Un mendigo en una ciudad de Estados Unidos

El liberalismo ha entendido siempre que no es nocivo que exista una dosis de desigualdad, para incentivar la propia lucha individual por mejorar en la escala social. ¿Quién ha encontrado el equilibrio? Por cuestiones también culturales, por la forma de entender el mundo, han sido los nórdicos los que han elegido que es mejor ofrecer una buena parte de la renta individual al colectivo porque ese individuo puede, en cualquier momento, formar parte de los que necesitan una mayor ayuda en el futuro. Esa cuestión es crucial. En la medida en la que el individuo cree que no tendrá esa ayuda, o que será condenado a permanecer en el cajón que le ha tocado, la ansiedad aumenta, con desequilibrios mentales que son cada vez más numerosos. Wilkinson y Pickett lo señalan con claridad: 

“En lugar de preocuparnos principalmente por encontrar un equilibrio físico y mental, la balanza se ha inclinado. Ahora que hemos alcanzado mayoritariamente un nivel de vida impensable hace un par de siglos, nos preocupa mucho más conservar ese nivel en relación con los demás: qué puesto ocupamos con respecto a las normas de nuestra sociedad y qué lugar dentro de ella. Nuestra preocupación por el nivel de vida está íntimamente relacionada con la ansiedad por la valía personal y las comparaciones sociales a las que antes nos referíamos. Numerosas investigaciones acreditan que el bienestar y la satisfacción con nuestros ingresos dependen esencialmente de su comparación con los ingresos de los demás, y no de si nos proporcionan lo que necesitamos”.

Un fracaso personal

¿Esto no ha sido siempre así? ¿No se han hecho comparaciones? En el libro no se rechaza esa idea, pero se añade que el cambio es que ahora “son más importantes que antes en la percepción que tenemos de nosotros mismos”. El escollo insalvable, sin embargo, es la mirada que apuntó Bilbeny, cuando vivió en Estados Unidos y anotaba cada una de las cuestiones que le sorprendía. El sueño americano, venía a decir, no era tal, porque la realidad era muy distinta y rompía el gran mito de la sociedad basada en la meritocracia. Porque esa es la mentira, la ilusión que el liberalismo político no acaba de asumir: ¿De verdad se han alcanzado las sociedades meritocráticas? 

Igualdad, Wilkinson y Pickett

Hay grados de meritocracia. Lo que señalan Wilkinson y Pickett es que hay una actitud severa con quien está en la escala social más baja. Es culpa de ellos, es el mensaje implícito. Por ello, sostienen que “la idea de que las modernas democracias de mercado se basan en la meritocracia y de que la posición de clase es un indicador de capacidad implica que estas sociedades son en cierto modo justas, ya que las diferencias de estatus estarían justificadas. El resultado es que un estatus social inferior se percibe todavía más como una señal de inferioridad personal y fracaso. Esto a su vez refuerza la tendencia generalizada a valorar la capacidad y la inteligencia de la gente sobre la base de su posición social, y hace que ocupar un estatus social bajo resulte aún más degradante. Estas tendencias no se limitan a cómo juzgamos a los demás. También aumentan o disminuyen la confianza de la gente en su propia inteligencia y capacidad”. 

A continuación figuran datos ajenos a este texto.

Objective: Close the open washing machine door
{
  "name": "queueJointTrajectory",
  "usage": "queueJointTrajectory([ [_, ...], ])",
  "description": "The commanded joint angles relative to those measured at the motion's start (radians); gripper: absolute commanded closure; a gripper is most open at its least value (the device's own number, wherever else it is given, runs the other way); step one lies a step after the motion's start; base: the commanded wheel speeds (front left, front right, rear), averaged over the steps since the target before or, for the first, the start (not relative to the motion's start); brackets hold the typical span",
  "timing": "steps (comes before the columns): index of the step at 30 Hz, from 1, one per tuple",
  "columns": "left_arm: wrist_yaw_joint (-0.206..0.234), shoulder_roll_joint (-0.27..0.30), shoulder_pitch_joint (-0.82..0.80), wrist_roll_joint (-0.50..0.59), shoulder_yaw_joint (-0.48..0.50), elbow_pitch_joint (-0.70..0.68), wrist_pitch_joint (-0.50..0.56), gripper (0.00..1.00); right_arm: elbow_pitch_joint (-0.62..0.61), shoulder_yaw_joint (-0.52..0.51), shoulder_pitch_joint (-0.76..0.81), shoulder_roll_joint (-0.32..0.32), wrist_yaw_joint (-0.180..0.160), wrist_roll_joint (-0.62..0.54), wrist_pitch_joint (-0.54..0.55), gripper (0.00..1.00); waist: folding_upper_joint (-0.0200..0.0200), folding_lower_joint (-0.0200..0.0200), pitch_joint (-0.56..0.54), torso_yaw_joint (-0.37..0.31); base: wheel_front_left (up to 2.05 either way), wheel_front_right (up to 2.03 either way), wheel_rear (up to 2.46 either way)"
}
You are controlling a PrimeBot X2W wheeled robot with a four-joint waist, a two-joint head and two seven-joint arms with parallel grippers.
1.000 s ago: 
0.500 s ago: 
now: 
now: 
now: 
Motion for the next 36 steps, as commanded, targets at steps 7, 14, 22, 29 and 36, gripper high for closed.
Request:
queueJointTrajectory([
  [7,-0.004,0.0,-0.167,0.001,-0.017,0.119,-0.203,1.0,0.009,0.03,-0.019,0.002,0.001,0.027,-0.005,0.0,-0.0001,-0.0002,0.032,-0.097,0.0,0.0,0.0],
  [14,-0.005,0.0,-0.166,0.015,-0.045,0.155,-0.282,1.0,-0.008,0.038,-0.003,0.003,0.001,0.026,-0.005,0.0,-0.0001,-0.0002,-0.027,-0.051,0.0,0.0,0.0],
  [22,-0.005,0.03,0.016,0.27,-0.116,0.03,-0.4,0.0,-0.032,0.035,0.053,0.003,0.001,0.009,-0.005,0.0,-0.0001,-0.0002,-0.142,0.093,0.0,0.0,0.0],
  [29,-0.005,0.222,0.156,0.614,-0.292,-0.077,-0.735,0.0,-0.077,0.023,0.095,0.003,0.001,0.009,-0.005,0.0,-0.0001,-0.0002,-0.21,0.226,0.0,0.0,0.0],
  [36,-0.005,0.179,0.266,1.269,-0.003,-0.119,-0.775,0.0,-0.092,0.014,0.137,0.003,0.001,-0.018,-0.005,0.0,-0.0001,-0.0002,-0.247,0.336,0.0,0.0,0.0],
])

¿Hay soluciones? De nuevo, como en otros ámbitos, existe una raíz cultural, una idea, una cosmovisión, sobre cómo queremos manejarnos en el mundo. La igualdad es un vector poderoso y con fuerza que aflora en aquellas sociedades que creen que es lo mejor para los individuos y para el colectivo. Los países nórdicos se acercarían a ese ideal. Pero lo que se analiza en estos momentos de pandemia es cómo nos salvamos de la ansiedad, de las enfermedades mentales, de los equilibrios emocionales. Y la evidencia empírica, –se apueste o no por ello– es que las sociedades más igualitarias nos llevan a la cordura, siempre que nos interese, claro, ese estado mental, y pensemos que la política es una medicina a gran escala.